• **What is being asked**
Leaving out all pictures, copy the lines below exactly, from the line with "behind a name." to the last line, both ends included.

• **Data below**

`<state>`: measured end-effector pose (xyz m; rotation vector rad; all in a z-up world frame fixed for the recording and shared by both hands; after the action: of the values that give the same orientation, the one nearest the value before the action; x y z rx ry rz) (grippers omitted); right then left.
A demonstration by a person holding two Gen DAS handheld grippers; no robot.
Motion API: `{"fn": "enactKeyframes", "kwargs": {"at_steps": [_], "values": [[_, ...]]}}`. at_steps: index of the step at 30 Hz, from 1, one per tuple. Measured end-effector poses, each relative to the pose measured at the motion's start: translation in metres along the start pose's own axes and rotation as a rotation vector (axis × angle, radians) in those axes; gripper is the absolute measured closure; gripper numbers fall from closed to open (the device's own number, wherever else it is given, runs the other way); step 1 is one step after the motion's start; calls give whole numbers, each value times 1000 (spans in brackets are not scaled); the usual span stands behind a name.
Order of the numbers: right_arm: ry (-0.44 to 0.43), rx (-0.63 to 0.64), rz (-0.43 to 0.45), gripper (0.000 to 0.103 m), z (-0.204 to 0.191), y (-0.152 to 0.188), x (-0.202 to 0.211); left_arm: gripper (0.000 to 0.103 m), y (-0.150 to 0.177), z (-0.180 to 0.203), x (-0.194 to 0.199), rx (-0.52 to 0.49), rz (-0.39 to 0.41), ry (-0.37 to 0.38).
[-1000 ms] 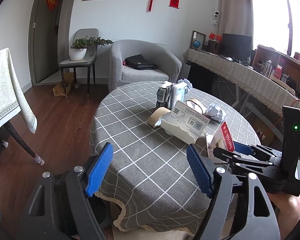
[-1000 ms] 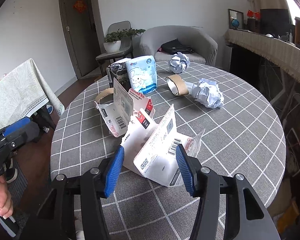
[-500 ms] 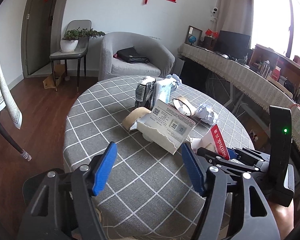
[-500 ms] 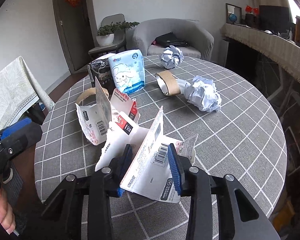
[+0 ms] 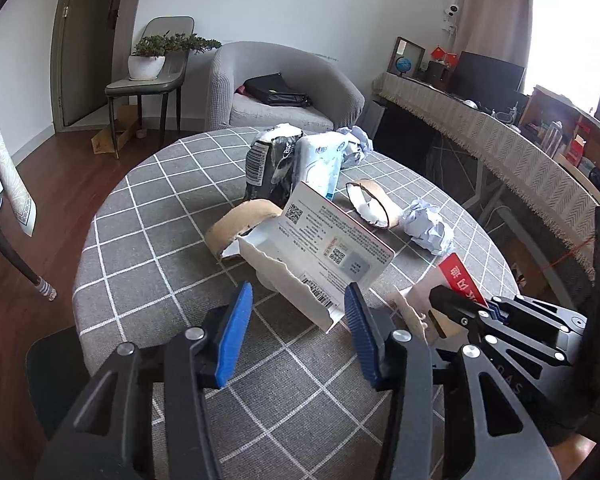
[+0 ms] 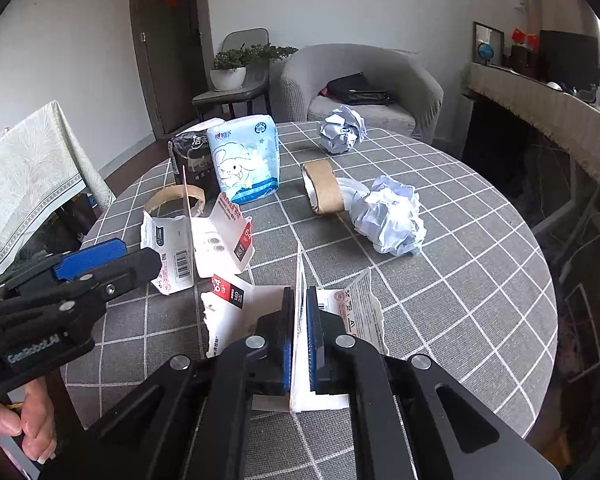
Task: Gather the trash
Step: 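Reach the left tool to the white card packaging and close on it, then carry the packaging with the left tool down into the teal bin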
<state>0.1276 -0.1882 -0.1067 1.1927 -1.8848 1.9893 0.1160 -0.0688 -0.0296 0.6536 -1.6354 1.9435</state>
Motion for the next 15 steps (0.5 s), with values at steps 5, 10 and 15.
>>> {"fn": "enactKeyframes", "kwargs": {"at_steps": [5, 10, 15], "values": [[-28, 8, 4, 99, 7, -2, 3, 76, -1, -1, -12, 27, -33, -1], [-54, 22, 1, 100, 8, -1, 1, 85, -3, -1, -14, 36, -29, -15], [-69, 8, 3, 99, 13, 0, 4, 97, -4, -2, -13, 35, -27, -29]]}}
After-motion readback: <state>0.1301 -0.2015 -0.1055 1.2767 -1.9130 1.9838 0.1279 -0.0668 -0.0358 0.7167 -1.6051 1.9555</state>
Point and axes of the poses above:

• **Exercise response**
Motion API: `{"fn": "enactKeyframes", "kwargs": {"at_steps": [_], "values": [[_, ...]]}}`. at_steps: index of the step at 30 Hz, from 1, one per tuple. Measured end-effector poses, each relative to the pose measured at the motion's start: translation in metres along the start pose's own axes and rotation as a rotation vector (axis × angle, radians) in those axes; gripper is the absolute measured closure; gripper numbers fall from closed to open (the device's own number, wherever else it is given, runs the other way); step 1 is one step after the motion's start; calls give whole numbers, each value times 1000 (spans in brackets are not scaled); the usual span stands behind a name.
Order of the numbers: right_arm: ry (-0.44 to 0.43), rx (-0.63 to 0.64), rz (-0.43 to 0.45), gripper (0.000 to 0.103 m), z (-0.204 to 0.191), y (-0.152 to 0.188), x (-0.202 to 0.211); left_arm: gripper (0.000 to 0.103 m), y (-0.150 to 0.177), z (-0.180 to 0.203), x (-0.194 to 0.199), rx (-0.52 to 0.49), rz (-0.39 to 0.41), ry (-0.37 to 0.38).
[-1000 ms] 
[-1000 ms] 
[-500 ms] 
[-500 ms] 
[+0 ms] 
[+0 ms] 
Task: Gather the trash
Step: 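Reach the left tool to the white card packaging and close on it, then carry the packaging with the left tool down into the teal bin
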<state>0.1276 -0.1882 -0.1067 1.1927 -1.8848 1.9893 0.1160 -0.0688 -0.0296 0.6536 -1.6354 1.9435</state>
Motion for the next 15 steps (0.5 s), with values at steps 5, 10 and 15.
>>> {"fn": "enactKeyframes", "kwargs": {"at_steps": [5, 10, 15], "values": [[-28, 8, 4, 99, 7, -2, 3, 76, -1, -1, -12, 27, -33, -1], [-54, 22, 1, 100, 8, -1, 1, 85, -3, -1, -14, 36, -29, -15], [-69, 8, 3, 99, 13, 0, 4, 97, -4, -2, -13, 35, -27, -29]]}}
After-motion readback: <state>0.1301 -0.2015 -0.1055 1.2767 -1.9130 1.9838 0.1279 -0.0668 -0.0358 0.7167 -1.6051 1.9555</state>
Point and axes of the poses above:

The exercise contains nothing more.